═════ Data for review ═════

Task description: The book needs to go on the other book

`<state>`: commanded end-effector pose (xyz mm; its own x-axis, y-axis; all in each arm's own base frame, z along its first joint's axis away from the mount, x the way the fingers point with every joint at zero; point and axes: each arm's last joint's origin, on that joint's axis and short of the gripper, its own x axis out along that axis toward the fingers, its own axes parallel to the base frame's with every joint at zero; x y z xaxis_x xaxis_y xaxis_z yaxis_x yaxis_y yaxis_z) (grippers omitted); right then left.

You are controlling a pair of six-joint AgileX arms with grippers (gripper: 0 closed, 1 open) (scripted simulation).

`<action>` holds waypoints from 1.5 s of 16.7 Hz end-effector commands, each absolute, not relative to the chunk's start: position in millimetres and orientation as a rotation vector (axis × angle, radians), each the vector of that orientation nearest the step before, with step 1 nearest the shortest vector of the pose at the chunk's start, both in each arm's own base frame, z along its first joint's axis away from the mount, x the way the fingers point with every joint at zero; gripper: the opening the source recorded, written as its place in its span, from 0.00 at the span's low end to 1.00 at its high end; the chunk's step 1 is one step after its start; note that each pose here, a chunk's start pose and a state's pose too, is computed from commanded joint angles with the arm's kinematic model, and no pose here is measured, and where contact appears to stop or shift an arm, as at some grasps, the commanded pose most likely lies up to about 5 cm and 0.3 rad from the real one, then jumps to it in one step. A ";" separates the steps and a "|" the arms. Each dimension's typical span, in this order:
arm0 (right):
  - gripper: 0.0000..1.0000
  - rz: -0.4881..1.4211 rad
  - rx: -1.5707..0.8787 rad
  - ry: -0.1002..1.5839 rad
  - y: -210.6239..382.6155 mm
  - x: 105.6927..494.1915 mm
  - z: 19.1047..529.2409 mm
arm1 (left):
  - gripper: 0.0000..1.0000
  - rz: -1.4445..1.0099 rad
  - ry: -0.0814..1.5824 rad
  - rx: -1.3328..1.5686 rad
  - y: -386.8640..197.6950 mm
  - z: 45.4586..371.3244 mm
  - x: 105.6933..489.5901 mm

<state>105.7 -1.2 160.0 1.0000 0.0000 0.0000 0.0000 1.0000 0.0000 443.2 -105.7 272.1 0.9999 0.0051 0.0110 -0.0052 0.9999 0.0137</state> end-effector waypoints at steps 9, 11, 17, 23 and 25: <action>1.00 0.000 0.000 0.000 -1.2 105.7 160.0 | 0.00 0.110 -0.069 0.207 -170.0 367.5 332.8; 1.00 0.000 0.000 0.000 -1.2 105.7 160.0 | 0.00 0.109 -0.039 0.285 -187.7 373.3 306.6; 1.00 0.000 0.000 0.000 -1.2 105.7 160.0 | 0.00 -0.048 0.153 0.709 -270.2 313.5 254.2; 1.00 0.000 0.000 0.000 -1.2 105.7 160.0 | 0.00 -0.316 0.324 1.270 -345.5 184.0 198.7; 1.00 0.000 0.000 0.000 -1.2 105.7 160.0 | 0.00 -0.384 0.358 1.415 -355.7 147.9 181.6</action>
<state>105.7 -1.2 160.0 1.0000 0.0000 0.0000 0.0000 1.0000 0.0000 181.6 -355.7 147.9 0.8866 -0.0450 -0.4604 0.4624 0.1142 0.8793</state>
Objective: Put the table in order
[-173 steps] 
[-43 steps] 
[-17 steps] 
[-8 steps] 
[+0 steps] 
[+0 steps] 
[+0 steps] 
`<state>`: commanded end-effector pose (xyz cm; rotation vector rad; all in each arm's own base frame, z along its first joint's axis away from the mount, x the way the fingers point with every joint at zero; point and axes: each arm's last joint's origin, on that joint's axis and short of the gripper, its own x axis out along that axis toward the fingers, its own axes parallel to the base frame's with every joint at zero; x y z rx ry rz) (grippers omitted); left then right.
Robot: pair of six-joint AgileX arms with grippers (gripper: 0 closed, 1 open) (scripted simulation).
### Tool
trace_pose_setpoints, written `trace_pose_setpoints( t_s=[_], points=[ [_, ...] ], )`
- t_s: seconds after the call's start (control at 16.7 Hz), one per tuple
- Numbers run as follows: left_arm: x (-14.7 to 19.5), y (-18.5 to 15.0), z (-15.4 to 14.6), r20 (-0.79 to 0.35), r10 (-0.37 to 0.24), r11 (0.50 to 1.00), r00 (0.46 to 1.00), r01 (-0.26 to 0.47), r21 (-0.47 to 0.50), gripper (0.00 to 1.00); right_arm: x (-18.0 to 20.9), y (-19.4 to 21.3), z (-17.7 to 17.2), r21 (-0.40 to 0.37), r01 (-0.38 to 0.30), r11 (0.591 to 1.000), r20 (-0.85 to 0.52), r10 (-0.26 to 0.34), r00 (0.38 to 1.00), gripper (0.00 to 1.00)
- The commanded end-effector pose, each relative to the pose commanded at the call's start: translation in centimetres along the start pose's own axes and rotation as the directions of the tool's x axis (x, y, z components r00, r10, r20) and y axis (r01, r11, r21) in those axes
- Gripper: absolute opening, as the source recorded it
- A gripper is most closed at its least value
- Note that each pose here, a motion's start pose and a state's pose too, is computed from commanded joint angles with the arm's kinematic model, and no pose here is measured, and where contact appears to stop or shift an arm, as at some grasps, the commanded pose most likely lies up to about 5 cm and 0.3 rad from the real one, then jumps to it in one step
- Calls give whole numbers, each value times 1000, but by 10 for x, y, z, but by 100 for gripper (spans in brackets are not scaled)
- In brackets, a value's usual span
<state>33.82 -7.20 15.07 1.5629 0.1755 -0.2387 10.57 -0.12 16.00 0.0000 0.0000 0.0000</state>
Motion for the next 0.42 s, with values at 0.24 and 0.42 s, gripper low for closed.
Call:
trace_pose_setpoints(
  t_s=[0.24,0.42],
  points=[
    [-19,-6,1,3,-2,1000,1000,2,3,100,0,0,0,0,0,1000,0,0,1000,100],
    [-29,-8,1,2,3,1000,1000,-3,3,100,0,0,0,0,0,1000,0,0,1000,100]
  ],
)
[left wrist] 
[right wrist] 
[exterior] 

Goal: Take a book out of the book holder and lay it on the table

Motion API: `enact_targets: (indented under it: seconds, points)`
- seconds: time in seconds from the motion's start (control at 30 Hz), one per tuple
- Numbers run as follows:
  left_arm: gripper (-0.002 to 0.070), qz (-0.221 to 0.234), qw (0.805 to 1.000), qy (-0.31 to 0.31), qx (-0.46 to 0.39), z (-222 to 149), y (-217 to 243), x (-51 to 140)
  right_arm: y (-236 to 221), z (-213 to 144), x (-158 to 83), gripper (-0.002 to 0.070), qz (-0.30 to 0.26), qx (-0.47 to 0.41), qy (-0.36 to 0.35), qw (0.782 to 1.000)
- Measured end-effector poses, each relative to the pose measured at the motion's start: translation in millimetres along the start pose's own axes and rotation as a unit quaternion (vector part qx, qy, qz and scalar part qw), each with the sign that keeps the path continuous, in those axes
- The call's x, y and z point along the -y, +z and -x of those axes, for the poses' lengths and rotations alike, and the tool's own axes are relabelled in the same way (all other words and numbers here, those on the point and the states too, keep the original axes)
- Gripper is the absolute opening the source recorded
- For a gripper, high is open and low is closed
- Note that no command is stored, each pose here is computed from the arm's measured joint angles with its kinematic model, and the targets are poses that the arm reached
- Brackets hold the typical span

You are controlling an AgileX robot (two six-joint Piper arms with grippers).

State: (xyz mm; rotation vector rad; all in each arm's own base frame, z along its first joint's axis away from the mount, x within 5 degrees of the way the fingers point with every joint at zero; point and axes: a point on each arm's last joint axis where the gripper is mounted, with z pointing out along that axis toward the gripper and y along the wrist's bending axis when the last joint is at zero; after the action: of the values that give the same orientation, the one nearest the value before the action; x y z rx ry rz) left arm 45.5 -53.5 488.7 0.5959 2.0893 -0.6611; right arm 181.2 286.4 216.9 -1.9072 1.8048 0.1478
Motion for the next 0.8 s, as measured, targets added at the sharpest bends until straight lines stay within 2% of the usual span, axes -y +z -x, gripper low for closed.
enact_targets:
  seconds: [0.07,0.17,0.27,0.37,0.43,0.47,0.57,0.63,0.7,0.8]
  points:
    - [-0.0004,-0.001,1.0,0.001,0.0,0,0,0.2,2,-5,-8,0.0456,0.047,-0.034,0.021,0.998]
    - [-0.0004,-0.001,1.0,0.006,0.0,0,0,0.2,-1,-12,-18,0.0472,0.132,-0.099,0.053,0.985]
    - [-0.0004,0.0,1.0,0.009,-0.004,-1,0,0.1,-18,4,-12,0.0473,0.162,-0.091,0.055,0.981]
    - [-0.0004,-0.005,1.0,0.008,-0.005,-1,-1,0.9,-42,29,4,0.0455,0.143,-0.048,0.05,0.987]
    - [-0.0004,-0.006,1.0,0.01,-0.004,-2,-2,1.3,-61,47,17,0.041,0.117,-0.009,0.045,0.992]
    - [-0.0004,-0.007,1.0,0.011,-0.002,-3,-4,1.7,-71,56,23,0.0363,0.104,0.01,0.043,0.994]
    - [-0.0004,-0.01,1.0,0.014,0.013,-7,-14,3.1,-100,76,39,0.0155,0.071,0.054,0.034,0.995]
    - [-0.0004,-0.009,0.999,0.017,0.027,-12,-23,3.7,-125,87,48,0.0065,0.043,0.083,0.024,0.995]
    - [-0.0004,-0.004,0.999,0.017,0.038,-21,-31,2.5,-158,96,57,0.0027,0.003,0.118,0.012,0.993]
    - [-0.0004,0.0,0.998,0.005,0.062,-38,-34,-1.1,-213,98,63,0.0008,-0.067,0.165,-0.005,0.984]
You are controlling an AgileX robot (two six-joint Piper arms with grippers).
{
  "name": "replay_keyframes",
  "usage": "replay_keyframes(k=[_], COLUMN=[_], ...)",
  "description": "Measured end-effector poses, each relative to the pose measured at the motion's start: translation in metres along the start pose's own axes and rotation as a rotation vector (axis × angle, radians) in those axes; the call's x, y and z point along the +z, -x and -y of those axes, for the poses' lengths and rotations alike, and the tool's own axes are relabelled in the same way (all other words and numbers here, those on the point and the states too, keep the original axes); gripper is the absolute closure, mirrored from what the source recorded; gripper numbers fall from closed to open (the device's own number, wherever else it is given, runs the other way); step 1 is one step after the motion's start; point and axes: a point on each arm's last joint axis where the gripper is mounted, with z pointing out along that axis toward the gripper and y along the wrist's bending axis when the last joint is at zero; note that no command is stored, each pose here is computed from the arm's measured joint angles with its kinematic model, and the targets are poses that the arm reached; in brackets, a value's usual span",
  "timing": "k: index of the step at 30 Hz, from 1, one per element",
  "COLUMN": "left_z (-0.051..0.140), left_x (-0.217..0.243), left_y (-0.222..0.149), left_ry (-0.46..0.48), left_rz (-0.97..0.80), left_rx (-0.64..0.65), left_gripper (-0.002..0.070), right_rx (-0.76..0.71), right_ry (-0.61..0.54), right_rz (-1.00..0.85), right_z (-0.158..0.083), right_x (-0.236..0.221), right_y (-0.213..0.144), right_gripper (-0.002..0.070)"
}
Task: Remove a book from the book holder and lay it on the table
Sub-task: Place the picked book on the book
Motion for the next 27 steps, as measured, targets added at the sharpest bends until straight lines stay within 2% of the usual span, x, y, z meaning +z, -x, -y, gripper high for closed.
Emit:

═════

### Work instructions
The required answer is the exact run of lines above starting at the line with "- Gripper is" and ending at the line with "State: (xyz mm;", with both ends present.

### Solved exercise
- Gripper is the absolute opening the source recorded
- For a gripper, high is open and low is closed
- Note that no command is stored, each pose here is computed from the arm's measured joint angles with its kinematic model, and the targets are poses that the arm reached
- Brackets hold the typical span

You are controlling an AgileX robot (two six-joint Piper arms with grippers).

State: (xyz mm; rotation vector rad; all in each arm's own base frame, z along its first joint's axis away from the mount, x within 5 degrees of the way the fingers point with every joint at zero; point and axes: a point on each arm's last joint axis where the gripper is mounted, with z pointing out along that axis toward the gripper and y along the wrist's bending axis when the last joint is at zero; after the action: of the values that give the same orientation, the one nearest the value before the action; x y z rx ry rz) left arm 45.5 -53.5 488.7 0.5959 2.0893 -0.6611; right arm 181.2 286.4 216.9 -1.9072 1.8048 0.1478

No further output is required, since the answer is complete.